SLA2:具可學習路由與量化感知訓練的稀疏線性注意力機制
SLA2: Sparse-Linear Attention with Learnable Routing and QAT
February 13, 2026
作者: Jintao Zhang, Haoxu Wang, Kai Jiang, Kaiwen Zheng, Youhe Jiang, Ion Stoica, Jianfei Chen, Jun Zhu, Joseph E. Gonzalez
cs.AI
摘要
稀疏線性注意力(SLA)結合了稀疏注意力與線性注意力以加速擴散模型,並在影片生成任務中展現出卓越性能。然而存在兩點侷限:(i)SLA依賴啟發式分割規則,根據注意力權重大小將計算分配至稀疏或線性分支,此策略可能非最優;(ii)通過形式化分析SLA的注意力誤差,我們發現其與直接分解為稀疏和線性注意力的做法存在錯配。為此我們提出SLA2,其包含三項創新:(I)可學習路由模組動態決定每項注意力計算應採用稀疏或線性注意力;(II)更忠實的直接稀疏-線性注意力公式,通過可學習比例係數融合兩分支;(III)稀疏+低比特注意力架構,透過量化感知微調引入低比特注意力以降低量化誤差。實驗表明,在影片擴散模型中SLA2可實現97%的注意力稀疏度,在保持生成質量的同時將注意力計算速度提升18.6倍。
English
Sparse-Linear Attention (SLA) combines sparse and linear attention to accelerate diffusion models and has shown strong performance in video generation.

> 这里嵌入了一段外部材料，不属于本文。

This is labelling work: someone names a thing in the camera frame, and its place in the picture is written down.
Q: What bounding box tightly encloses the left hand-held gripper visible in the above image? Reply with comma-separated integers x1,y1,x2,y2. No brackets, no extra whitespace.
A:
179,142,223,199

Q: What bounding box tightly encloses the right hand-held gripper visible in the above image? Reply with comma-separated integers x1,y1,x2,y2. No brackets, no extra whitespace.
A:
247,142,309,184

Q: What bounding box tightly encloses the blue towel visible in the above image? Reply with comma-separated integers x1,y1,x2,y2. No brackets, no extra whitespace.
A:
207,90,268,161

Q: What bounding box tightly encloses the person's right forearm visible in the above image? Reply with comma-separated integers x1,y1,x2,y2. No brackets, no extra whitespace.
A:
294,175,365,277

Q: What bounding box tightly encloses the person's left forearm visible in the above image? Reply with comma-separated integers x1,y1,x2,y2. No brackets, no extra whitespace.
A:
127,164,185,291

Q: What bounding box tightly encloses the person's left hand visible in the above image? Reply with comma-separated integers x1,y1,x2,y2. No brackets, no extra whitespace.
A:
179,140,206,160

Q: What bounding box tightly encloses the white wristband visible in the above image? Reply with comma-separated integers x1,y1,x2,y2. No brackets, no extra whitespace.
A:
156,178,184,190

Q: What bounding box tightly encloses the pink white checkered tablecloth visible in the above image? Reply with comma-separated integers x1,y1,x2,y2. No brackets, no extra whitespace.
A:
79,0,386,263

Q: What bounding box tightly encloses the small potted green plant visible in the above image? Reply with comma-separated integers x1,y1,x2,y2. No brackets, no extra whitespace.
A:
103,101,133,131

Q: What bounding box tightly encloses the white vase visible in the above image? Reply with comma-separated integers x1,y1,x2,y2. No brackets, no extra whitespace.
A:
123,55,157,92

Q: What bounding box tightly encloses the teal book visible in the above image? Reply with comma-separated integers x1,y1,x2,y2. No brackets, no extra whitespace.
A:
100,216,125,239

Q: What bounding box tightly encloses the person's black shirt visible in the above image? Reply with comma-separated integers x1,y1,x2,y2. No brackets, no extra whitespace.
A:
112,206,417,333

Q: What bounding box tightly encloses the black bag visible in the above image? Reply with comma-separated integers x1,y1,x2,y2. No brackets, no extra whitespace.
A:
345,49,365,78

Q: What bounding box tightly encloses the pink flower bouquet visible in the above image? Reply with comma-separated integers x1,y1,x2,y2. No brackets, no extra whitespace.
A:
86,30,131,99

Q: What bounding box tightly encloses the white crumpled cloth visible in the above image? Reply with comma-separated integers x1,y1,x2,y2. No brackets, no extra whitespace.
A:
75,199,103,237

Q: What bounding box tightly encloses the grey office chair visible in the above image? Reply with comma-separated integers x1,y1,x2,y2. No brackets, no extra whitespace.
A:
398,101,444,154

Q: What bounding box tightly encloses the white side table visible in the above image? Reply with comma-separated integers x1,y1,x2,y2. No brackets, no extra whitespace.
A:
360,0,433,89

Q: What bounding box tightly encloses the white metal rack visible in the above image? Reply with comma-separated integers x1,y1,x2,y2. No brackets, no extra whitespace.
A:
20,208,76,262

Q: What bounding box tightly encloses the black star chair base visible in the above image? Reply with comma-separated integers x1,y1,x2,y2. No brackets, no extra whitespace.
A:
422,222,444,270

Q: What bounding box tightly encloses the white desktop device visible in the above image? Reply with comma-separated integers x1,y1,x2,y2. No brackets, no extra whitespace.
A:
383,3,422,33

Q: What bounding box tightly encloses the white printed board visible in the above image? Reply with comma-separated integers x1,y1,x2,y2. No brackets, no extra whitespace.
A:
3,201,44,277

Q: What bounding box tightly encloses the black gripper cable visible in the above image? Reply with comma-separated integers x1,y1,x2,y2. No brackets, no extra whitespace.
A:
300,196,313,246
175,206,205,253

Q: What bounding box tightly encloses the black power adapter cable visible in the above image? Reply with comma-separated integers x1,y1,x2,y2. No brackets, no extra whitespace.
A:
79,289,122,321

However, (i) SLA relies on a heuristic split that assigns computations to the sparse or linear branch based on attention-weight magnitude, which can be suboptimal. Additionally, (ii) after formally analyzing the attention error in SLA, we identify a mismatch between SLA and a direct decomposition into sparse and linear attention. We propose SLA2, which introduces (I) a learnable router that dynamically selects whether each attention computation should use sparse or linear attention, (II) a more faithful and direct sparse-linear attention formulation that uses a learnable ratio to combine the sparse and linear attention branches, and (III) a sparse + low-bit attention design, where low-bit attention is introduced via quantization-aware fine-tuning to reduce quantization error. Experiments show that on video diffusion models, SLA2 can achieve 97% attention sparsity and deliver an 18.6x attention speedup while preserving generation quality.